[Items from a dataset]
:::

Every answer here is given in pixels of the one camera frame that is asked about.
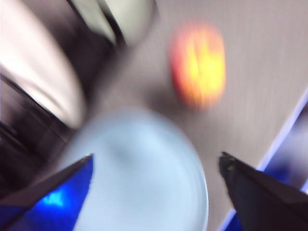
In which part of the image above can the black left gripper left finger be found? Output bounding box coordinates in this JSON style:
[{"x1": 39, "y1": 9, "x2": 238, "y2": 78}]
[{"x1": 0, "y1": 153, "x2": 94, "y2": 231}]

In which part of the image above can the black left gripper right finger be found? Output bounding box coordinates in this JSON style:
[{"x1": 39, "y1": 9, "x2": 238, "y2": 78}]
[{"x1": 218, "y1": 151, "x2": 308, "y2": 231}]

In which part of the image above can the blue plate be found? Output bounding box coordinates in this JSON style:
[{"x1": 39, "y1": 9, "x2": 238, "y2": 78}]
[{"x1": 57, "y1": 107, "x2": 209, "y2": 231}]

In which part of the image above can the red yellow apple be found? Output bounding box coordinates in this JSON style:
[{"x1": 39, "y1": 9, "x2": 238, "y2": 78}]
[{"x1": 168, "y1": 20, "x2": 227, "y2": 111}]

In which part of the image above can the beige plate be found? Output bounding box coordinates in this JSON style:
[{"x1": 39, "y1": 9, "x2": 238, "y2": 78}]
[{"x1": 0, "y1": 0, "x2": 85, "y2": 128}]

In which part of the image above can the black plate rack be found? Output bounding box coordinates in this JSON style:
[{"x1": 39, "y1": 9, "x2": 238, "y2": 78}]
[{"x1": 0, "y1": 0, "x2": 130, "y2": 195}]

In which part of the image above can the green plate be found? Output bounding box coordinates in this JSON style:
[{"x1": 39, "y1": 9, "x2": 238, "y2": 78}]
[{"x1": 71, "y1": 0, "x2": 156, "y2": 47}]

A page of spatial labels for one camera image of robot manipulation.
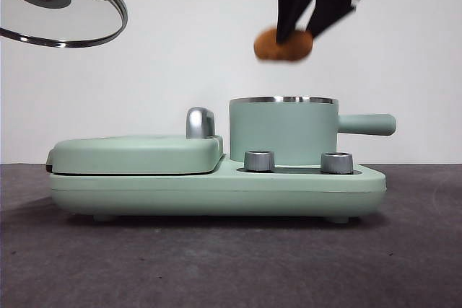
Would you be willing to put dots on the mint green breakfast machine base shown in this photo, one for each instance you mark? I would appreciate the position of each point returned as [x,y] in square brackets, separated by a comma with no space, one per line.
[216,192]

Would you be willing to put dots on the brown potato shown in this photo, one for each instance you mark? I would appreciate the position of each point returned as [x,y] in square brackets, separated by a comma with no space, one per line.
[296,48]

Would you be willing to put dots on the mint green steamer pot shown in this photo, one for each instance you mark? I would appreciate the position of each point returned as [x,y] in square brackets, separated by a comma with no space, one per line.
[285,127]

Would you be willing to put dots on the silver control knob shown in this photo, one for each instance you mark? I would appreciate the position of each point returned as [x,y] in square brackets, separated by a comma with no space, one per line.
[258,161]
[336,163]

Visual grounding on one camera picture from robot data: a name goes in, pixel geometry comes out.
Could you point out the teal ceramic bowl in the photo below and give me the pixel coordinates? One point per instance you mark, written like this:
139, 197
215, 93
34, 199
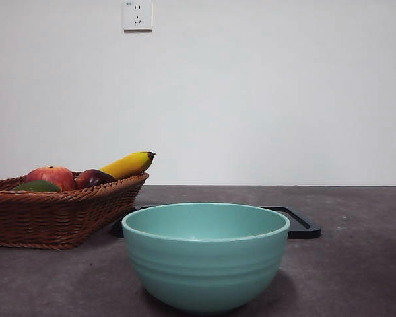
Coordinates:
204, 274

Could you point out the green avocado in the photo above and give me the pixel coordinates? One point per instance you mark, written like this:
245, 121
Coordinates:
36, 187

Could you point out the yellow banana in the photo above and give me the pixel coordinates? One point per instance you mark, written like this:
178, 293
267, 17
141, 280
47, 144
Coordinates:
128, 165

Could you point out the dark red plum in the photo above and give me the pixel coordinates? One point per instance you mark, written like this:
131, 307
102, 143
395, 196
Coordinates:
92, 180

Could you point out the black rectangular tray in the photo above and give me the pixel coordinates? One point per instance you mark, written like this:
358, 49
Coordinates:
308, 232

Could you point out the red apple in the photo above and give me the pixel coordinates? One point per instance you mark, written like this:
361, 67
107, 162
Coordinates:
49, 177

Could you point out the brown wicker basket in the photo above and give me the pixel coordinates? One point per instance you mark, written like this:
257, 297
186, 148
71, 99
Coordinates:
52, 218

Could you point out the white wall socket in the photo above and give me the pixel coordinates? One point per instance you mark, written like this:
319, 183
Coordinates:
138, 16

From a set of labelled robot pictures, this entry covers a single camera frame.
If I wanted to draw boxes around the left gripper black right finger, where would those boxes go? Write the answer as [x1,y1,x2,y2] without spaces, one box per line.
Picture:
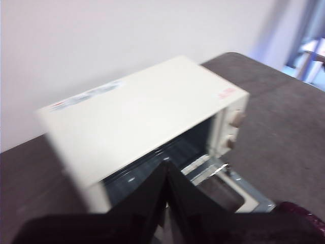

:::

PROBLEM DETAILS :: Give again, please, precisely the lines that begin the records and run through the line with "In which part of the image above can the black plate" in it, keeping both end lines and dropping any pictures.

WRITTEN SOLUTION ::
Every answer here is given in pixels of the one camera frame that is asked about.
In which part of the image above can the black left gripper left finger be found? Output bounding box coordinates in this JSON style:
[{"x1": 39, "y1": 9, "x2": 238, "y2": 78}]
[{"x1": 0, "y1": 153, "x2": 94, "y2": 231}]

In which part of the image above can the black left gripper right finger be found? Output bounding box coordinates in this JSON style:
[{"x1": 39, "y1": 9, "x2": 238, "y2": 78}]
[{"x1": 218, "y1": 151, "x2": 308, "y2": 231}]

In which part of the image above can the blue plate be found? Output bounding box coordinates in this JSON style:
[{"x1": 39, "y1": 9, "x2": 238, "y2": 78}]
[{"x1": 57, "y1": 107, "x2": 209, "y2": 231}]

In which part of the image above can the red yellow apple be found? Output bounding box coordinates in this JSON style:
[{"x1": 39, "y1": 9, "x2": 238, "y2": 78}]
[{"x1": 168, "y1": 20, "x2": 227, "y2": 111}]

In which part of the image above can the beige plate be found? Output bounding box coordinates in this JSON style:
[{"x1": 39, "y1": 9, "x2": 238, "y2": 78}]
[{"x1": 0, "y1": 0, "x2": 85, "y2": 128}]

In which part of the image above can the black plate rack be found? Output bounding box coordinates in this JSON style:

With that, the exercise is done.